Description of the task:
A single figure is required: the number of lines in the listing below containing the word "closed".
________________________
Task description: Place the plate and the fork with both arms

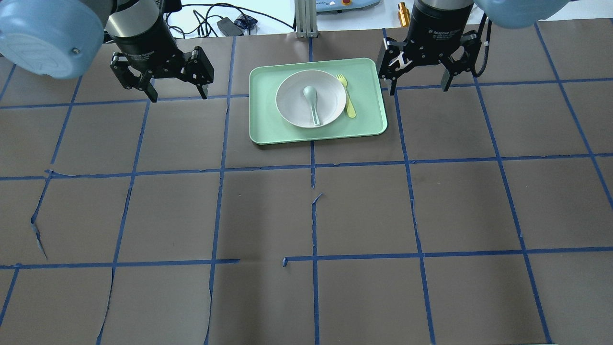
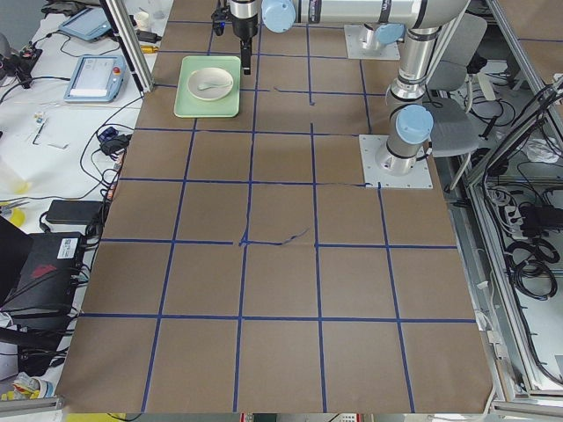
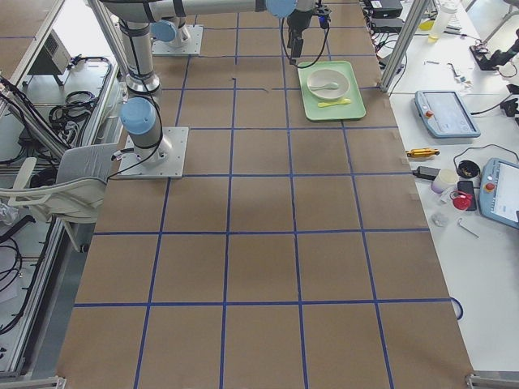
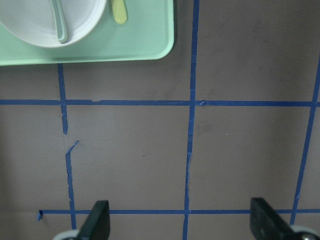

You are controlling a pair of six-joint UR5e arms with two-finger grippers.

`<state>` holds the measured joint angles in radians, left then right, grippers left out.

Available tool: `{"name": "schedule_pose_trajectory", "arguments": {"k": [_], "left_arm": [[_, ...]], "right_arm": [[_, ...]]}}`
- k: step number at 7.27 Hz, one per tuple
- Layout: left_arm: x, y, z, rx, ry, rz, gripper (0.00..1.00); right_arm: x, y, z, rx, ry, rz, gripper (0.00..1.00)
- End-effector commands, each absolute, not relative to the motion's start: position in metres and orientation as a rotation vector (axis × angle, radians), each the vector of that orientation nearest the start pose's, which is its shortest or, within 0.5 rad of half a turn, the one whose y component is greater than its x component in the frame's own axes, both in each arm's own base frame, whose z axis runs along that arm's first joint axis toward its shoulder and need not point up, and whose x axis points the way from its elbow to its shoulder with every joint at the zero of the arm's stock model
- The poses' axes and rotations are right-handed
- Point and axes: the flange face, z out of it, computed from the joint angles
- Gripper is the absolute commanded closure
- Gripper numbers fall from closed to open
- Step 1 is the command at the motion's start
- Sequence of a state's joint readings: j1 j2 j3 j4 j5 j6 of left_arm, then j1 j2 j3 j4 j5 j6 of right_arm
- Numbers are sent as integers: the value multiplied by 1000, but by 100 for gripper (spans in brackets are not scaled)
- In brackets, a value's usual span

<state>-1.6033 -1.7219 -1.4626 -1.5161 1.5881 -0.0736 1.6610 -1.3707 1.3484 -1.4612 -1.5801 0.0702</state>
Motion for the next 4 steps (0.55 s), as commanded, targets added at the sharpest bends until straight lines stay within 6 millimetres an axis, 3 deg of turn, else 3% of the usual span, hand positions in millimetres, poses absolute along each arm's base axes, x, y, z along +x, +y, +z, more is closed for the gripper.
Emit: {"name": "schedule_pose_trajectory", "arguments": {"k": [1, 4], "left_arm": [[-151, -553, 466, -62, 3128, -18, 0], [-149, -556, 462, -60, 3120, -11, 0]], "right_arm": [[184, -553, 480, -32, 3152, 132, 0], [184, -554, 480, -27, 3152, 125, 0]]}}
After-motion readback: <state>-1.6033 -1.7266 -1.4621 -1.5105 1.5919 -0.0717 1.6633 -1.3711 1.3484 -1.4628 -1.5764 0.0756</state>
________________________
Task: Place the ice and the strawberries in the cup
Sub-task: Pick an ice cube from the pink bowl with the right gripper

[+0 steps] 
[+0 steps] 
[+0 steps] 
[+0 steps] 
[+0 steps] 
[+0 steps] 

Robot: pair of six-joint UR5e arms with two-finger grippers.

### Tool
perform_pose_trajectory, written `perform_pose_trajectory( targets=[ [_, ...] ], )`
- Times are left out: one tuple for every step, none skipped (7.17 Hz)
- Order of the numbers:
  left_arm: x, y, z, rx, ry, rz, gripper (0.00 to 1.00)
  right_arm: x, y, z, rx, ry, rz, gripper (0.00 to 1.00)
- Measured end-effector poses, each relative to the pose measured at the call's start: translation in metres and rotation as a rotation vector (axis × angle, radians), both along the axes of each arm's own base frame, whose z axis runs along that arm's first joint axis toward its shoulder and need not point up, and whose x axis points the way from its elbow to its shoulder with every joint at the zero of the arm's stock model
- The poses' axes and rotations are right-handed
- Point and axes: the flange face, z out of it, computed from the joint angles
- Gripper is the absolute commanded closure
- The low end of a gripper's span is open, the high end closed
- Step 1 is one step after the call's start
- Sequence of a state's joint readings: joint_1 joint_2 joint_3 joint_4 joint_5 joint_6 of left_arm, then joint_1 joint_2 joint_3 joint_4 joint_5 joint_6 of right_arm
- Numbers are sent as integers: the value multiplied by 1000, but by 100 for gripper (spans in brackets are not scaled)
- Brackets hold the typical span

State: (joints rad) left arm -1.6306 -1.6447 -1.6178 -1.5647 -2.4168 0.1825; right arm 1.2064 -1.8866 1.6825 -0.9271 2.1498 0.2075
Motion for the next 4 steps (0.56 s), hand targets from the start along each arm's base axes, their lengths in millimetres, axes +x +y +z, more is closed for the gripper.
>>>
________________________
Written reply:
4